Effect of soft–hard segment structure on vapor responsiveness of polyurethane conducting composite thin films loaded with multi-walled carbon nanotubes

A series of multi-walled carbon nanotubes/polyurethane (MWNTs/PU) composite conducting dispersoids were prepared via an in situ coupling reaction among linear hydroxyl-terminated polymer diols, 1,6-hexamethylene diisocyanate (HDI) and various chain extenders. The composite conducting thin films were formed by spin-coating and depositing the dispersoids onto comb-like electrode substrates. The resulting structure and the dispersion quality of MWNTs in the dispersoids were examined by means of FTIR, XRD, TEM, SEM and UV–vis analyses. The response of the as-prepared films toward some volatile organic solvent vapors such as benzene, anhydrous ether, acetone and chloroform was evaluated.

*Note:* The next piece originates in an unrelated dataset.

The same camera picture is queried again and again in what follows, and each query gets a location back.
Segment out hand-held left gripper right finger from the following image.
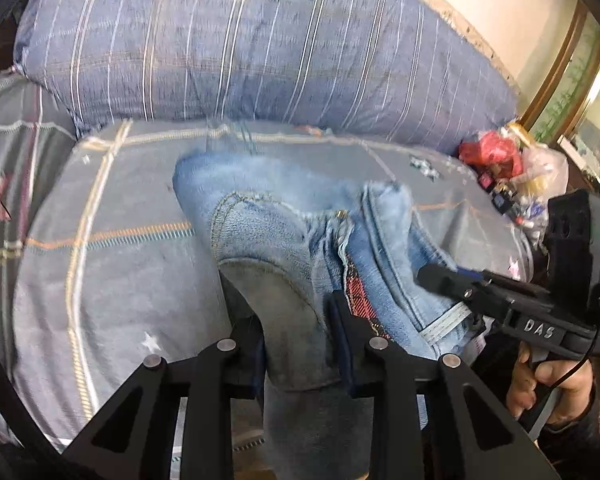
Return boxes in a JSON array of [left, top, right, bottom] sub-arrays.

The experimental results indicated that the composite conducting films constructed by hydroxyl-terminated poly(butadiene-co-acrylonitrile), trimethylolpropane, and MWNTs–OH bear better vapor responsiveness. The dispersion behavior of MWNTs in the dispersoids, types of MWNTs and soft–hard segmental compositions are believed to be closely related with the sensing properties of the films. In particular, the chemical linkage of MWNT–OH with HDI in the PU matrix is expected to improve the dispersivity and further to enhance the sensing properties of the composite sensors. The vapor sensing properties well reveal that these materials have a possibility as a candidate of volatile organic solvent vapor sensors.